◆ DESCRIPTION OF THE TASK ◆
From the entries below, return exactly the lines beginning at the one that contains "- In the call" and ending at the one that contains "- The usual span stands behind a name", both of them included, and only those lines.

◆ RECORDS PROVIDED ◆
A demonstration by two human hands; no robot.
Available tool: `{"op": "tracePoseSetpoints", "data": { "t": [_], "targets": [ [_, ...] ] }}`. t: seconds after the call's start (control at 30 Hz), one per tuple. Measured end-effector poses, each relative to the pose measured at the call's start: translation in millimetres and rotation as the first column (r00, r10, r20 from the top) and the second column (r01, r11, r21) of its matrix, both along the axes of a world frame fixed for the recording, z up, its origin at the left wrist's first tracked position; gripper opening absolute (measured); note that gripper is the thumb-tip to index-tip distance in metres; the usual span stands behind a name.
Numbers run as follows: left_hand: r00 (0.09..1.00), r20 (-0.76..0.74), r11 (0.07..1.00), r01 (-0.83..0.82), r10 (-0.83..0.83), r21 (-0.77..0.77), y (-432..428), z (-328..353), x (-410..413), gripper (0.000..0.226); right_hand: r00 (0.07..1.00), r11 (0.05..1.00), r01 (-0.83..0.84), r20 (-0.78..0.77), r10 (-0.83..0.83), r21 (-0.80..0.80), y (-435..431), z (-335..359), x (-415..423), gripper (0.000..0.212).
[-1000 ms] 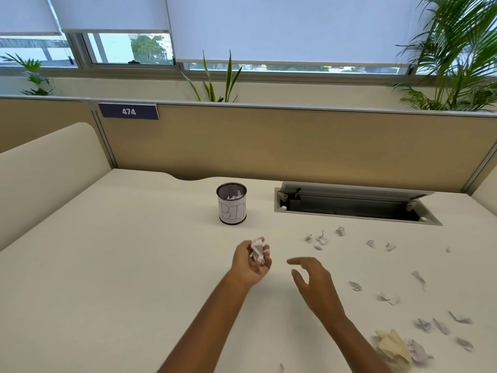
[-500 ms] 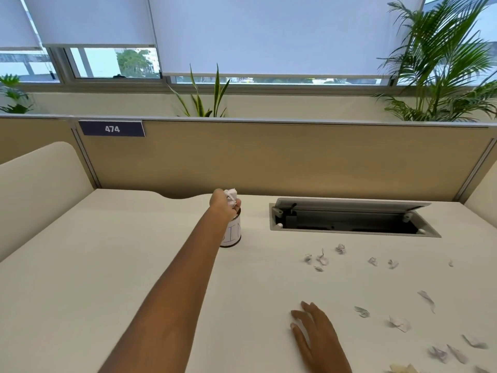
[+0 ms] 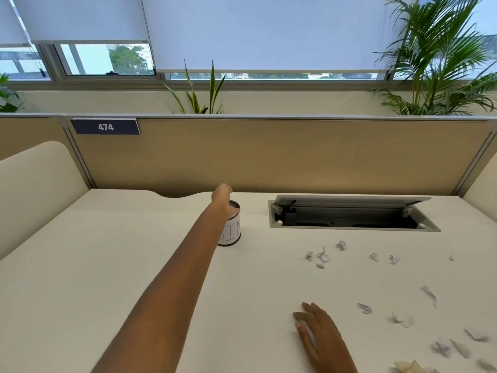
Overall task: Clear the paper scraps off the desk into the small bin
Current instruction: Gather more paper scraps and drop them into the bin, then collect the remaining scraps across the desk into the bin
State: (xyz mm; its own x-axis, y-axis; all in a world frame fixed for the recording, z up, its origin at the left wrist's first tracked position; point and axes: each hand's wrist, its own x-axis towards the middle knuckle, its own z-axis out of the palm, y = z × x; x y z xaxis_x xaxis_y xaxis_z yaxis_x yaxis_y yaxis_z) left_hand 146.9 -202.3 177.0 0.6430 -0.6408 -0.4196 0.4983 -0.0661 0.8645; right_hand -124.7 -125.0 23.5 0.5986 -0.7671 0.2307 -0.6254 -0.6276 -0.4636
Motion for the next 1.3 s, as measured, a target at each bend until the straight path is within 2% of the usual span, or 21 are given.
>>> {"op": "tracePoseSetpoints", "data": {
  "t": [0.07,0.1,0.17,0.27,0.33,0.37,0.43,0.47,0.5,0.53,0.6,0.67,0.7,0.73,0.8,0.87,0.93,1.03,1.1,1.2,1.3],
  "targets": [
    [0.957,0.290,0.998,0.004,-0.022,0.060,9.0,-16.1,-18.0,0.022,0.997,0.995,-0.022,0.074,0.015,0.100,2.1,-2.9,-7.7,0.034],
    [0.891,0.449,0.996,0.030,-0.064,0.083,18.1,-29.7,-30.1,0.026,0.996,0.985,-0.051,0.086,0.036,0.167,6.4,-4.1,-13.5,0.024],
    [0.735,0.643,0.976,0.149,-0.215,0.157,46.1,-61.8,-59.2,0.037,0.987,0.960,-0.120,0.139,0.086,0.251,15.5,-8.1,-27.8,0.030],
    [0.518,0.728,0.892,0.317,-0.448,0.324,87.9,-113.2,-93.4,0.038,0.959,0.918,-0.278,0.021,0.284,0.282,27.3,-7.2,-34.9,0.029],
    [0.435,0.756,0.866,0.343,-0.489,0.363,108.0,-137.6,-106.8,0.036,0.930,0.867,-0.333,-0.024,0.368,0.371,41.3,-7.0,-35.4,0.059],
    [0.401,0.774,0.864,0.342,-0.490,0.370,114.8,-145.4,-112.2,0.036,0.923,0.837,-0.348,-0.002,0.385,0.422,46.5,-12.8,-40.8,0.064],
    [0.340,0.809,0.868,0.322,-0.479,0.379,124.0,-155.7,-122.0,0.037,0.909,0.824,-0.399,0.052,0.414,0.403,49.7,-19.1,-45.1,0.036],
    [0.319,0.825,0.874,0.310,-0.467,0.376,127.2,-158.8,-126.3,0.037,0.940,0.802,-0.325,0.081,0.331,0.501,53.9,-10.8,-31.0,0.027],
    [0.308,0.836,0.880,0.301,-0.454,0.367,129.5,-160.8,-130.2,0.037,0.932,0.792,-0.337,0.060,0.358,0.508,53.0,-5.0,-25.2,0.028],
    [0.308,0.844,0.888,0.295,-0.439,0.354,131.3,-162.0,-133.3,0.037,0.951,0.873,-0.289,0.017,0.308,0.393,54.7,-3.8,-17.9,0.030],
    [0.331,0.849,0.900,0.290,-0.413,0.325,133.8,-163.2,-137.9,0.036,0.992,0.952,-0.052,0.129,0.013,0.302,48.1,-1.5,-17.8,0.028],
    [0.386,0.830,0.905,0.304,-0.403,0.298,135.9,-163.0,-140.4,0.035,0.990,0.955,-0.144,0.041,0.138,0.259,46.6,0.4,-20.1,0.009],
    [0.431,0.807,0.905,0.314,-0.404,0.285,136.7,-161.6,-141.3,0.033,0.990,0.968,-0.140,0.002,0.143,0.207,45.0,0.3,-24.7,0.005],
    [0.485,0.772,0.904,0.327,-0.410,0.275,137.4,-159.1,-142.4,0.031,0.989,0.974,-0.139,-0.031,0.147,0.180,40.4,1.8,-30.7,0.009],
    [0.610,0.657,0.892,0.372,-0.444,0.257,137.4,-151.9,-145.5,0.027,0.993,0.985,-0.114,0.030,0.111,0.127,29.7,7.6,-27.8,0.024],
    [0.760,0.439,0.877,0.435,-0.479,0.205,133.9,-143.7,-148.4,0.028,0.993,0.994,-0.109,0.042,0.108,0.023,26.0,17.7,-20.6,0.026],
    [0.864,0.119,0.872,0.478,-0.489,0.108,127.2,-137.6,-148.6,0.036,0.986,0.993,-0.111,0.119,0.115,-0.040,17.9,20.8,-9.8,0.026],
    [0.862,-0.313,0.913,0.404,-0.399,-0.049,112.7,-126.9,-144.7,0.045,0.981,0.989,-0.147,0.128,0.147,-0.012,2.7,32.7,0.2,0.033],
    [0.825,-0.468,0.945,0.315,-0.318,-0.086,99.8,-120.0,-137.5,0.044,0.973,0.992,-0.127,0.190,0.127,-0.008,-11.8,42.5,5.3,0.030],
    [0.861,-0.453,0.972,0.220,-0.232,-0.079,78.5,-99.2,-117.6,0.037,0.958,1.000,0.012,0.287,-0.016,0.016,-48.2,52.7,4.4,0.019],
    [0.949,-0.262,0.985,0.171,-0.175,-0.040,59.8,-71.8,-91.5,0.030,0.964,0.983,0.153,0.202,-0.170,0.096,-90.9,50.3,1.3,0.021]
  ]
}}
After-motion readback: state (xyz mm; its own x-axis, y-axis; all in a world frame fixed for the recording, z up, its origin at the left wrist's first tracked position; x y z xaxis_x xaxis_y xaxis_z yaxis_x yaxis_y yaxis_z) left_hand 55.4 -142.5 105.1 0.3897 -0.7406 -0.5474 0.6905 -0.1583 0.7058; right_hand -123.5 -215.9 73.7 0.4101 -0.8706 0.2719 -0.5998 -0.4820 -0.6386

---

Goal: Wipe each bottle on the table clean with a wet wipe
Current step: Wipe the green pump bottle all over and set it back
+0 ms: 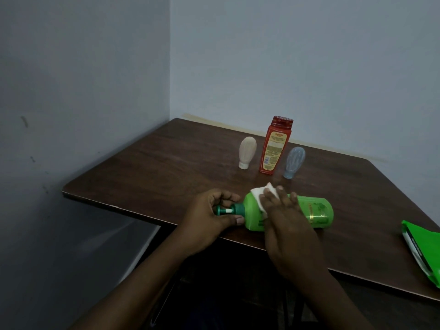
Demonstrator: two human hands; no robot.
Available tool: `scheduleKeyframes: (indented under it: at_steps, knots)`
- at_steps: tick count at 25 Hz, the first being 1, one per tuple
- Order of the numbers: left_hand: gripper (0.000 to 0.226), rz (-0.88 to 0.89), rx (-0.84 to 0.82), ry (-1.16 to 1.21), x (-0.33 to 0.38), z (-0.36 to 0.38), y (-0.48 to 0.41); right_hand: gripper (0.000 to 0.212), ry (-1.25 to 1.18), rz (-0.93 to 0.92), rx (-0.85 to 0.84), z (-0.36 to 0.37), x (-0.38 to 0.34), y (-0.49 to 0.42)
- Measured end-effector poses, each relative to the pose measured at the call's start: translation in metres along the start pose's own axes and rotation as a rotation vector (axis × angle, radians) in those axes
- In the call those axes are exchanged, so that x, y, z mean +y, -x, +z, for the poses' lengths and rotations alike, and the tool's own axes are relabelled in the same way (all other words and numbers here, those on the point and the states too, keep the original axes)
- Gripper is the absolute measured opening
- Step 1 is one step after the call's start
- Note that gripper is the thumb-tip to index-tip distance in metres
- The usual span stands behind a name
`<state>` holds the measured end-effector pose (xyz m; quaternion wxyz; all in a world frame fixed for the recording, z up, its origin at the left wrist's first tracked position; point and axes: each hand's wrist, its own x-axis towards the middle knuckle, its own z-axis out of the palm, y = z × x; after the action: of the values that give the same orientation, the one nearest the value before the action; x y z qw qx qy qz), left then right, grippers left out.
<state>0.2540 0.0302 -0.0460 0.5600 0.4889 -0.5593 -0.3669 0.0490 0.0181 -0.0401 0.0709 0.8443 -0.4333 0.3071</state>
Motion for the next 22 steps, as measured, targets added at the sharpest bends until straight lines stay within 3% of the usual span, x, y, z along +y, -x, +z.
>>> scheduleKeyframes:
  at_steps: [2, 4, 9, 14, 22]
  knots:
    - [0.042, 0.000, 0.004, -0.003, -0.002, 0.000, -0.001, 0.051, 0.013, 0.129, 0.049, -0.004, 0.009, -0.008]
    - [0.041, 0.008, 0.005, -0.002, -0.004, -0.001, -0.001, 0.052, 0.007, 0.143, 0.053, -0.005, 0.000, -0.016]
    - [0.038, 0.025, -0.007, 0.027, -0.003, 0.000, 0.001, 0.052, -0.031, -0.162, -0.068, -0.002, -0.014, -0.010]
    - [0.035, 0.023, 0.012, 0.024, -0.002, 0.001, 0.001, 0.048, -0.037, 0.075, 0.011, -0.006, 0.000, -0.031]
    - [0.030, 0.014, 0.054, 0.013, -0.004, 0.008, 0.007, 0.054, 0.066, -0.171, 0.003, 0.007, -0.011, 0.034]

◆ EXERCISE RESULT ◆
- In the call those axes are exchanged, so that x, y, z mean +y, -x, +z, for the poses' lengths and rotations alike, and the tool's own axes are relabelled in the same way (all other words and numbers here, those on the point and the states too, keep the original axes)
- Gripper is the absolute measured opening
- Step 1 is one step after the call's start
- Note that gripper is the thumb-tip to index-tip distance in metres
- The usual span stands behind a name

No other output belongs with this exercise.